Hydroxychloroquine can also have dangerous cardiac and psychiatric side effects, so it isn’t something that can be simply given to everyone. And Trump’s boosting has helped fuel a shortage of the drug, which is also needed by patients to treat arthritis and lupus. Nonetheless, there are at least 13 clinical trials of the drug to treat Covid-19 that are pending or underway.
We need to start preparing for the next big, deadly outbreak now
The race to develop a treatment and vaccine for the novel coronavirus illustrates just how much science builds on past efforts, like the responses to MERS, SARS, and the Ebola virus.
But it also shows that persistent research attention matters even after an outbreak dissipates. A disease that spreads to thousands of people in days can do a lot of damage in the months or years it takes to create a treatment or vaccine, so an existing body of research can save lives.
“What needs to be done for the viruses that we don’t understand as well — that still have pandemic potential — is just fill in the database, to study those viruses, understand the structure of their proteins, understand the way antibodies work against them,” NIAID’s Graham says. At the very least, researchers and drug companies should “develop one prototype [vaccine] within each [viral] group all the way through a clinical trial. And then either it goes on the shelf or it’s recorded in the literature, so that you have that information available when things like this happen.”
Again, with Covid-19, we were a bit lucky: Because of the SARS and MERS outbreaks, scientists had previously dedicated themselves to studying how to build a coronavirus vaccine and treat the diseases.
However, preparing for a future epidemic is a tough sell to a for-profit drug company, even with new funders like CEPI. Companies must invest huge amounts of money and time in coming up with a response and then somehow recover that investment, even if the outbreak never arrives. Planning for pandemics takes political will and foresight.

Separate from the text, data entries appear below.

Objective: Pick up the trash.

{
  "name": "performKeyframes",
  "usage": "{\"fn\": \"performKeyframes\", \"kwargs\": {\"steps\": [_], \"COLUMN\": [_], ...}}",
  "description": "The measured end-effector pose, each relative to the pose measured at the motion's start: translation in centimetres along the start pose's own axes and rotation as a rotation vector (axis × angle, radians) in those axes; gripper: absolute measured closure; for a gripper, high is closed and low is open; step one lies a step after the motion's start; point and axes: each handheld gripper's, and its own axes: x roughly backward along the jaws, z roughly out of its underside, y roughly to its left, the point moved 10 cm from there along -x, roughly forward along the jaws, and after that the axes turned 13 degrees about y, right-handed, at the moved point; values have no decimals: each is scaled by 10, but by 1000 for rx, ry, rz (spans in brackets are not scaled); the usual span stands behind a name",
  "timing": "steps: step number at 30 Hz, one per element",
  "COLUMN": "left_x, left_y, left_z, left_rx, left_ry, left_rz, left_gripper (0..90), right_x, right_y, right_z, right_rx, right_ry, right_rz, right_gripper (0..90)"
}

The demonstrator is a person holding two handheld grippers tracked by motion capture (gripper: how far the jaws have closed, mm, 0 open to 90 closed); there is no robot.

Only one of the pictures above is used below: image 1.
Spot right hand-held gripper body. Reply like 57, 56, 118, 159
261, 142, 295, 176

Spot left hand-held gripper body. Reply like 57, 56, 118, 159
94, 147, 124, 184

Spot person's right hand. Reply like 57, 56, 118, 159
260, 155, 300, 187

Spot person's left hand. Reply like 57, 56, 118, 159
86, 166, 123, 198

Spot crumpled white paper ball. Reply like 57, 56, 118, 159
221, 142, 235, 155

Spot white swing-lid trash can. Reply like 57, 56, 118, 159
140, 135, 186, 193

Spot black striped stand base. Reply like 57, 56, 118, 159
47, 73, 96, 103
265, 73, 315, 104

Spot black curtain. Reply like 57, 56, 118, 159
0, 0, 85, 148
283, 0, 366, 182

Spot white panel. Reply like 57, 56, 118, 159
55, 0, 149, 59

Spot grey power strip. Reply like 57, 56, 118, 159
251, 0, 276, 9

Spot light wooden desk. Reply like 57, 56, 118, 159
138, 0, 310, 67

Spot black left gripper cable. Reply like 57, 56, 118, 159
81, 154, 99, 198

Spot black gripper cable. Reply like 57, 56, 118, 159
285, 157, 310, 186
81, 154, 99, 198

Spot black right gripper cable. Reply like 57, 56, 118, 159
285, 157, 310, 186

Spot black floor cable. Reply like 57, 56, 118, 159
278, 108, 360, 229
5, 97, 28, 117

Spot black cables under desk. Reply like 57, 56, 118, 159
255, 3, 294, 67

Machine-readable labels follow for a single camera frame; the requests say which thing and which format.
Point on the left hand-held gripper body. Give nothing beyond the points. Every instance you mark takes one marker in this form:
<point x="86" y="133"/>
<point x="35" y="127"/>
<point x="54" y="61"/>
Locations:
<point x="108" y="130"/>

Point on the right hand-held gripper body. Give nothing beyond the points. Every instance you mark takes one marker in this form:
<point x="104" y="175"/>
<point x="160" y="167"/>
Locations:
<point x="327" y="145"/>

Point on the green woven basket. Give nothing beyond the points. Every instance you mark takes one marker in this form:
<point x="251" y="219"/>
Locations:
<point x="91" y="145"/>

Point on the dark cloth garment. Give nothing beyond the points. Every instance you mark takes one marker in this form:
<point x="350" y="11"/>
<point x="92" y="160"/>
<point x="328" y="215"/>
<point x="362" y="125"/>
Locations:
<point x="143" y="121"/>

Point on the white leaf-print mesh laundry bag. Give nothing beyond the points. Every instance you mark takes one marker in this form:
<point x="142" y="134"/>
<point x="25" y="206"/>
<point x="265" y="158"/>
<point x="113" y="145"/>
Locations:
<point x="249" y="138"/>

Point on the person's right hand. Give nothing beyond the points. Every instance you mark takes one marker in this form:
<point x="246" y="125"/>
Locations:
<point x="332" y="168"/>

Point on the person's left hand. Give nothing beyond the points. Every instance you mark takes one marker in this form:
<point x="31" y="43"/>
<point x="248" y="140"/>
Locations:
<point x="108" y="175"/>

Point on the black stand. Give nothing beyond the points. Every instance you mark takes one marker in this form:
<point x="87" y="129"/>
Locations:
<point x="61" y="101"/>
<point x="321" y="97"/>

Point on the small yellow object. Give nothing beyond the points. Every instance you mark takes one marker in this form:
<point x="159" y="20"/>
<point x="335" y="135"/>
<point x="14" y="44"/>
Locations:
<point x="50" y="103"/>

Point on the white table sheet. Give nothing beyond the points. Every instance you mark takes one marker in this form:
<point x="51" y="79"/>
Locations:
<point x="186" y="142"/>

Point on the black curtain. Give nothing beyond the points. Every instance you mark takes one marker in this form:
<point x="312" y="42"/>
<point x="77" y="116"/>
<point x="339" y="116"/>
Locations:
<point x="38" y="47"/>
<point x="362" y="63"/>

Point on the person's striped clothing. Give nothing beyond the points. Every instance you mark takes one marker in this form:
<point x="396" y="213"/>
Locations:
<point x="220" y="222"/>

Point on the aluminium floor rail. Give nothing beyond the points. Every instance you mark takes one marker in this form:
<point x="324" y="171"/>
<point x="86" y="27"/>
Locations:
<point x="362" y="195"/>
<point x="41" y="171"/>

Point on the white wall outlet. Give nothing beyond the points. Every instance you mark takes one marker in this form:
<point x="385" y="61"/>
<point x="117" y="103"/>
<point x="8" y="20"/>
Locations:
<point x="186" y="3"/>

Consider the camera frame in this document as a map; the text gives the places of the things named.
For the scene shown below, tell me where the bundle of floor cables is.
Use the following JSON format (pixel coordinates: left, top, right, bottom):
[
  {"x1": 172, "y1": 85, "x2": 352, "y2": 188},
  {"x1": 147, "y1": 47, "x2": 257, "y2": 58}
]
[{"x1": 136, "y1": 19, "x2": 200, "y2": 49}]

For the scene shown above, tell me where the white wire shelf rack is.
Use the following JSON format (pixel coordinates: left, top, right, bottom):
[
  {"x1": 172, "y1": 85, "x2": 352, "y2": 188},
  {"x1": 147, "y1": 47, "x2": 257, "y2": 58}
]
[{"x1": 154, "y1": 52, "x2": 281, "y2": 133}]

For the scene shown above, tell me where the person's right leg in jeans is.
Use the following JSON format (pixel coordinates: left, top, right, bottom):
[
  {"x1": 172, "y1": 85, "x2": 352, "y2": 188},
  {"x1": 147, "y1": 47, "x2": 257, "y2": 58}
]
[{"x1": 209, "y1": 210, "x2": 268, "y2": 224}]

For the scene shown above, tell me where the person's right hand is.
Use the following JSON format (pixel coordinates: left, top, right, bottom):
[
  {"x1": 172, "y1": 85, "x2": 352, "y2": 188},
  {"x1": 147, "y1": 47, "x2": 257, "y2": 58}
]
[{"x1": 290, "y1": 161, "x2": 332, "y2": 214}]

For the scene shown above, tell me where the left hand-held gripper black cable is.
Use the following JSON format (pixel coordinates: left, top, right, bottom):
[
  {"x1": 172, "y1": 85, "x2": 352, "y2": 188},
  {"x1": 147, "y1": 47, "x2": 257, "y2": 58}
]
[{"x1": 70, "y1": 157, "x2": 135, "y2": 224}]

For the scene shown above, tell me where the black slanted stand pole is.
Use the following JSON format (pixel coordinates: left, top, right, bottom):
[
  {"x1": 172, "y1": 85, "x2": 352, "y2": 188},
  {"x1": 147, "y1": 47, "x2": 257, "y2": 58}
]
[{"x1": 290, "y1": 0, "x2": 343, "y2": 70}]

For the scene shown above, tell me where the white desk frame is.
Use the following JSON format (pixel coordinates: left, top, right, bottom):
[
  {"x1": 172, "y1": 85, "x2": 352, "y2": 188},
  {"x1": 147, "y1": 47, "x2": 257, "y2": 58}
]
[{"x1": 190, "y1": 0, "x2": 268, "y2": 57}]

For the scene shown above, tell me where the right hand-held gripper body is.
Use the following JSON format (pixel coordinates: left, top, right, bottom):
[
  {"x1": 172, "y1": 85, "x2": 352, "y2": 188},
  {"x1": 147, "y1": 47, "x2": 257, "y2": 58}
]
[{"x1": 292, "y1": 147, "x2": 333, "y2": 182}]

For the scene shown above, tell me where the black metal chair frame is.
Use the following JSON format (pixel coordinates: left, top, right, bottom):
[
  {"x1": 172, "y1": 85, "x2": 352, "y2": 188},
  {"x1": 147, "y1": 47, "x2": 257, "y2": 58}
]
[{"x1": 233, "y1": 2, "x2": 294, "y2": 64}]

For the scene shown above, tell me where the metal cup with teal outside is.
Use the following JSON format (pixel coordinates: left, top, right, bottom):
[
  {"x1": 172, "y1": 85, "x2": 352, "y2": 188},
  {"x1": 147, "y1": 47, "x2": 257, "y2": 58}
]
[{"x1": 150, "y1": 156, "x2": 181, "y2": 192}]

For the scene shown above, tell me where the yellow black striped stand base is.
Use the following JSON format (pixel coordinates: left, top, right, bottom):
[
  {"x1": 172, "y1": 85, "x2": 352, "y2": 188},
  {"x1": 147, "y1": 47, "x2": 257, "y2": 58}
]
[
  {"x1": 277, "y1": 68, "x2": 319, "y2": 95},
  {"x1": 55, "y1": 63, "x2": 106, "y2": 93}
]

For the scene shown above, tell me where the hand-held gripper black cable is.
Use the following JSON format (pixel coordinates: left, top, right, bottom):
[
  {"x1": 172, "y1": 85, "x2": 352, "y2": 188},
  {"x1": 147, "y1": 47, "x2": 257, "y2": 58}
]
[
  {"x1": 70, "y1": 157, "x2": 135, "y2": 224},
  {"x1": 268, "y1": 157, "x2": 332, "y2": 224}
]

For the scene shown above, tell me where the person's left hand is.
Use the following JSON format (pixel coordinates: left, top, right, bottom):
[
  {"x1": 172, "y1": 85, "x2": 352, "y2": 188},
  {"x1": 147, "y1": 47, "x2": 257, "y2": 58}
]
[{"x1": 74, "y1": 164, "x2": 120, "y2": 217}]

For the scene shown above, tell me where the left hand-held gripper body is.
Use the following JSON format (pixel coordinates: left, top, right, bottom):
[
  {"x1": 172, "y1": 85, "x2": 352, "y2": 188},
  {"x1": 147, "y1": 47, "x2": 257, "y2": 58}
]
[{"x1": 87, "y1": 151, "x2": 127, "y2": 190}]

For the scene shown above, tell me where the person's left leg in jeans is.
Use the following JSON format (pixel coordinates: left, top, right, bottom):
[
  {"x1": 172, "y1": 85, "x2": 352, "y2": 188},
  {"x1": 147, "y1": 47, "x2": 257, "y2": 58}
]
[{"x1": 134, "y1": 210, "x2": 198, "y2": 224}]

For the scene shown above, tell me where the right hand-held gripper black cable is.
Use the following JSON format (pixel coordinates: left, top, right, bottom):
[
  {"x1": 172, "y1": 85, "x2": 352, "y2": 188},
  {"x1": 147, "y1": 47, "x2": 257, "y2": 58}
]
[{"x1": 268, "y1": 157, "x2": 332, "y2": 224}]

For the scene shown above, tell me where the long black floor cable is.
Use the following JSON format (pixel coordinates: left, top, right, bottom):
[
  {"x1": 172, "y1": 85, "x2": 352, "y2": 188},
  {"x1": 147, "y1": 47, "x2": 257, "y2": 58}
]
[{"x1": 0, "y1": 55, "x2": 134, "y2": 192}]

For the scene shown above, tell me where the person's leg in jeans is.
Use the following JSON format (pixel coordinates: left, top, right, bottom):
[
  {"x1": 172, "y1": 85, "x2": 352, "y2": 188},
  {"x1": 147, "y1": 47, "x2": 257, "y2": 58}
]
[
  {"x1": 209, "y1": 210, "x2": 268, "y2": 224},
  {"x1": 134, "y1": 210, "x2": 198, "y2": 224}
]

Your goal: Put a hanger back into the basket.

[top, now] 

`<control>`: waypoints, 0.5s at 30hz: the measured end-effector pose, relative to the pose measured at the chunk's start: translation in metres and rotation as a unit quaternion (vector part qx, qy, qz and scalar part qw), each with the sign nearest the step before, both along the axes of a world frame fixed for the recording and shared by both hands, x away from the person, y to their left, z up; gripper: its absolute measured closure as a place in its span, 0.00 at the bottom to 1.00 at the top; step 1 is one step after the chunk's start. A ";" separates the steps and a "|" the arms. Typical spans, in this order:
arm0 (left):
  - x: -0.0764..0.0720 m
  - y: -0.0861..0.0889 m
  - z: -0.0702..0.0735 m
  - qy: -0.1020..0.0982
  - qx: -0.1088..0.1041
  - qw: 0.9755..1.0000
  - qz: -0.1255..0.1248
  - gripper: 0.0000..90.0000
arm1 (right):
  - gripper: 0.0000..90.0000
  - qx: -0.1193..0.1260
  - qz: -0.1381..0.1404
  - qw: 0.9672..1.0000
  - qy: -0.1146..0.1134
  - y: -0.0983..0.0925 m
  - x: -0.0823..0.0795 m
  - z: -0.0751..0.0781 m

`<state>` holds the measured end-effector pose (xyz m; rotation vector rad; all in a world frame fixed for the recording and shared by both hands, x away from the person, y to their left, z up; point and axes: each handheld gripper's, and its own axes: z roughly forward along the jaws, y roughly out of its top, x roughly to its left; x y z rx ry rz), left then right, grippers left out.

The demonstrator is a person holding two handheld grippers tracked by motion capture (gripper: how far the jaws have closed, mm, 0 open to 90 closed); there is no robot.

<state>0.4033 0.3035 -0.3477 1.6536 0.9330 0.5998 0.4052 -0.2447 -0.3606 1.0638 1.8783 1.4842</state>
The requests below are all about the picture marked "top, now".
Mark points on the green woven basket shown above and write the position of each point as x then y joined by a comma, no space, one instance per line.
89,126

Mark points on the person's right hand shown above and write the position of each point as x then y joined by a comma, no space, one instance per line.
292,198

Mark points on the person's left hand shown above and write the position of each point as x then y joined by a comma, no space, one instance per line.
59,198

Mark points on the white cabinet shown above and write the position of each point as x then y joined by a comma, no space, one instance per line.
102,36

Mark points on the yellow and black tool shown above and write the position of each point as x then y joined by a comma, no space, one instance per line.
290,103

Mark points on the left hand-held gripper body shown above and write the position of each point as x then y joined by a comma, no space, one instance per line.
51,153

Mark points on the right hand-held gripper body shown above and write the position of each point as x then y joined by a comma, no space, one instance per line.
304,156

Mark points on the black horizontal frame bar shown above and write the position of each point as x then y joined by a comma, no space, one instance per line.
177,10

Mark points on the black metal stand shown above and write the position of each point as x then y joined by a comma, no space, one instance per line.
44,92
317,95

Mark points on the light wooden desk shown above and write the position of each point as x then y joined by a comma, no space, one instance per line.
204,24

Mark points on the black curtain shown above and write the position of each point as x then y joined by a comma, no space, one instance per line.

“At least in most of the world, vaccine and antiviral development is done by for-profit companies,” Vincent Racaniello, the Columbia University immunologist, says. “They will not make a vaccine or an antiviral if they don’t have a sufficient market. And I think that that’s the wrong model. And so we have to change their models. We have to have government-supported research that will bring the vaccine to a point where if there is an outbreak, it can be quickly manufactured and used.”